We noted a trend toward decreased depression-free survival among smokers, and this may affect adherence to immunosuppressant medications.22 In addition, inadequately managed pretransplant depression has been correlated with acute rejection.23 Depression is known to be overrepresented among smokers,24 with abstinence tending to trigger depressive symptoms. The hypothesis is that nicotine may dysregulate acetylcholine receptors and thus bring about clinical depression.

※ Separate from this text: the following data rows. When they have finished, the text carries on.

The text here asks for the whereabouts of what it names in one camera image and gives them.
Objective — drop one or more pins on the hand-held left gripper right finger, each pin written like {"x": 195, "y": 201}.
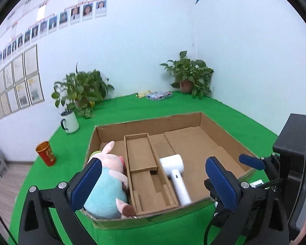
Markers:
{"x": 220, "y": 183}

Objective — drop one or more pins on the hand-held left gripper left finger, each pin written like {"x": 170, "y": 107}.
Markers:
{"x": 85, "y": 183}

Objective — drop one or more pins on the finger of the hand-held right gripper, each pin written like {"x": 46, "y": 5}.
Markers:
{"x": 211, "y": 192}
{"x": 250, "y": 161}

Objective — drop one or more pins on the pink pig plush toy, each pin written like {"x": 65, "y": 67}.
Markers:
{"x": 104, "y": 196}

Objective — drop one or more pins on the large cardboard box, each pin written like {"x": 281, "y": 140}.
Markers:
{"x": 193, "y": 145}

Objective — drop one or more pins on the white hair dryer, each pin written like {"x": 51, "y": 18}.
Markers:
{"x": 172, "y": 164}

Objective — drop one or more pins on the small brown cardboard box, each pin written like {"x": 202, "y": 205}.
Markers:
{"x": 140, "y": 153}

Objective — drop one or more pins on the white and green box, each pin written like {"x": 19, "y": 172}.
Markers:
{"x": 256, "y": 183}

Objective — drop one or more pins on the red and gold cup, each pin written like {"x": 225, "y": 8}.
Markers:
{"x": 46, "y": 154}

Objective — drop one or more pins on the white enamel mug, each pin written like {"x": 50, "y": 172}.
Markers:
{"x": 72, "y": 121}

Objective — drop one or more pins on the potted green plant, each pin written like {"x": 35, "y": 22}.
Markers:
{"x": 81, "y": 89}
{"x": 188, "y": 74}

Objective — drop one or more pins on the yellow packet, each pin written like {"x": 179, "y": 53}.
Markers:
{"x": 142, "y": 95}

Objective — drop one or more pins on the blue patterned tissue pack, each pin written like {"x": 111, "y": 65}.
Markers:
{"x": 159, "y": 95}

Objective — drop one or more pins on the group of framed certificates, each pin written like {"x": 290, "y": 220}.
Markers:
{"x": 23, "y": 86}

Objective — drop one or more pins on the row of portrait photos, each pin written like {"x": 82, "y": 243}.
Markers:
{"x": 63, "y": 19}

Our retrospective study examined a wider spectrum of complications after liver transplantation, some of which have never been assessed in the context of smoking behavior. However, a few limitations to this study should be noted. The smoking status at the time of transplantation was obtained, but we did not have accurate information on the continuation of smoking habits after transplantation, nor did we have pack-year history data for a large majority of our patients. The determination of the smoking status for our study was based on self-reporting rather than cotinine levels. There is thus a possibility of misclassification bias. However, cotinine levels are not routinely measured in transplant patients, and none of the studies concerning the effects of smoking on complications after liver transplantation employed cotinine as their means of determining a patient's smoking status. Another limitation was the fact that we did not know whether the donor had been a smoker, and this likely had an impact on the condition of the donor vasculature and common bile duct being anastomosed. Certain complications could have arisen if patients had been followed for a longer period of time. It is also possible that our study was underpowered for certain outcomes.

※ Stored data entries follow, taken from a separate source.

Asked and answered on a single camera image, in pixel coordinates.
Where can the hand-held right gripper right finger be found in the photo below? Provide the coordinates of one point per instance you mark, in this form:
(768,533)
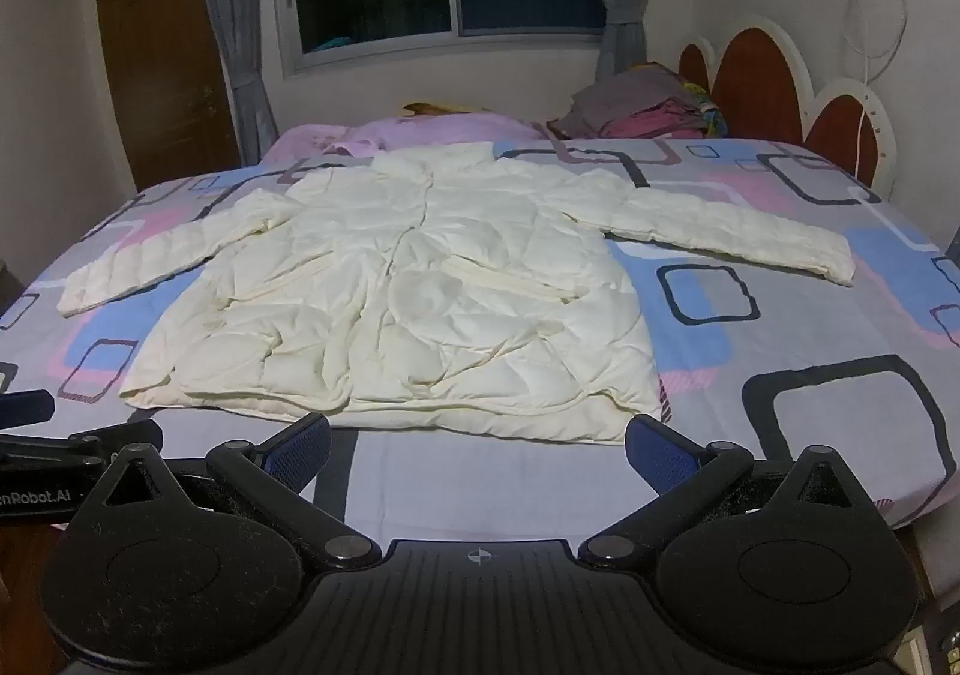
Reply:
(661,454)

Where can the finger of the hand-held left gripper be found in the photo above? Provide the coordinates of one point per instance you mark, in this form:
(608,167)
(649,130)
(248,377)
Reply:
(22,409)
(90,442)

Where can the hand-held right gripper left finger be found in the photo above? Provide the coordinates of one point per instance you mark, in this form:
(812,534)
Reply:
(298,451)

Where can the white puffer jacket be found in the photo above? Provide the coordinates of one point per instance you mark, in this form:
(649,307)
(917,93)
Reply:
(420,300)

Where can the pile of folded clothes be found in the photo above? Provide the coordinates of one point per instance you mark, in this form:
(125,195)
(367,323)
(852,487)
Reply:
(637,109)

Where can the patterned bed sheet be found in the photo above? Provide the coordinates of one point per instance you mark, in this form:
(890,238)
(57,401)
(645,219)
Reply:
(787,375)

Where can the yellow cloth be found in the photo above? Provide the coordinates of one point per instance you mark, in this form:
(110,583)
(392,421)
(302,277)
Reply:
(426,110)

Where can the brown wooden door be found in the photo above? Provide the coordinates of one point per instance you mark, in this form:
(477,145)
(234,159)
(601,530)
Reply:
(161,60)

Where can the scalloped red white headboard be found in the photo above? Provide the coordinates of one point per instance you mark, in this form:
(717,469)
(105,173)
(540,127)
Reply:
(765,75)

In conclusion, smoking behavior has been associated with various adverse outcomes after liver transplantation. Our study in particular has demonstrated that recurrent viral hepatitis is more frequent among transplant recipients who are either active or former smokers at the time of transplantation. These findings indicate the need to identify these patients at the first transplant assessment and to strongly encourage smoking cessation through enrollment in a cessation program. Our findings make it ethically difficult to justify the absolute denial of liver transplantation. Therefore, if a transplant recipient persists in smoking, we must be more vigilant in our surveillance for complications after transplantation in order to optimize outcomes.